The problem is in condvar.h, in this routine:


/* This implementation makes no distinction about timeouts.  Signal
 * 2 to indicate that we don't know.
 */
Py_LOCAL_INLINE(int)
PyCOND_TIMEDWAIT(PyCOND_T *cv, PyMUTEX_T *cs, long long us)
{
    return SleepConditionVariableSRW(cv, cs, (DWORD)(us/1000), 0) ? 2 : -1;
}


The issue is that `SleepConditionVariableSRW` returns FALSE in the timeout case.  PyCOND_TIMEDWAIT returns -1 in that case. 

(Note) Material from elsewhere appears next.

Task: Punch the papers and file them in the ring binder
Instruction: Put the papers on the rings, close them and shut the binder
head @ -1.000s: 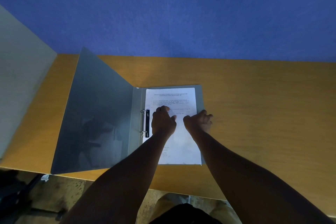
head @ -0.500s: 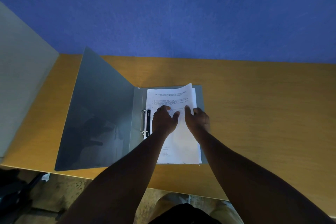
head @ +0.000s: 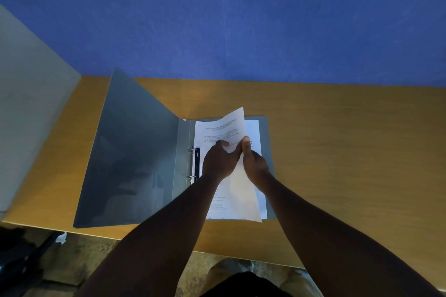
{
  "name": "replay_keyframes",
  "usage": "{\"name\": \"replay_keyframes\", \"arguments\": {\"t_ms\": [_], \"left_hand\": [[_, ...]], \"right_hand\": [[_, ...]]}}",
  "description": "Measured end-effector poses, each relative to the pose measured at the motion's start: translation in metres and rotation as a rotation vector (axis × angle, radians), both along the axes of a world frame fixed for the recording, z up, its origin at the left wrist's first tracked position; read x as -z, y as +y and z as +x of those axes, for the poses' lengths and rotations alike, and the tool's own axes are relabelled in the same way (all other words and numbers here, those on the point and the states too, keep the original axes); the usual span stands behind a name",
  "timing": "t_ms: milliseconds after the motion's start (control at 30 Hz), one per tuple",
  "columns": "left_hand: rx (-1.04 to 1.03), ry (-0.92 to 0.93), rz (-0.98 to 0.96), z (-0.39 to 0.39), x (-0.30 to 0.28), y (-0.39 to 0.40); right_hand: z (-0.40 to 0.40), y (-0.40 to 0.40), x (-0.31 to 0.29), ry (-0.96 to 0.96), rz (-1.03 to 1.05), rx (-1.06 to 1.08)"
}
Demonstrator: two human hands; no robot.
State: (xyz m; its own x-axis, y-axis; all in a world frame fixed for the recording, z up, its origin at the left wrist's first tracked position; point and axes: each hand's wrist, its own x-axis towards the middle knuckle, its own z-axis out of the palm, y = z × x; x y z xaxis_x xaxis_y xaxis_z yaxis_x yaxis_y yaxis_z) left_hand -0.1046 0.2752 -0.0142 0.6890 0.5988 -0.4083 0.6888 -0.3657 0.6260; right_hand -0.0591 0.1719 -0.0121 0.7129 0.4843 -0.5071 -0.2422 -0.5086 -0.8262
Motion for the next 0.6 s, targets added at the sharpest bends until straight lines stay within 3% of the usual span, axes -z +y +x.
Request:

But... COND_TIMED_WAIT, which calls PyCOND_TIMEDWAIT, in ceval_gil.h, fatals(!) on a negative return value


#define COND_TIMED_WAIT(cond, mut, microseconds, timeout_result) \
    { \
        int r = PyCOND_TIMEDWAIT(&(cond), &(mut), (microseconds)); \
        if (r < 0) \
            Py_FatalError("PyCOND_WAIT(" #cond ") failed"); \



I'd like to suggest that we use the documented behavior of the OS API call already being used (SleepConditionVariableSRW https://docs.microsoft.com/en-us/windows/desktop/api/synchapi/nf-synchapi-sleepconditionvariablesrw) and return 0 on regular success and 1 on timeout, like in the _POSIX_THREADS case.  

"""
Return Value
If the function succeeds, the return value is nonzero.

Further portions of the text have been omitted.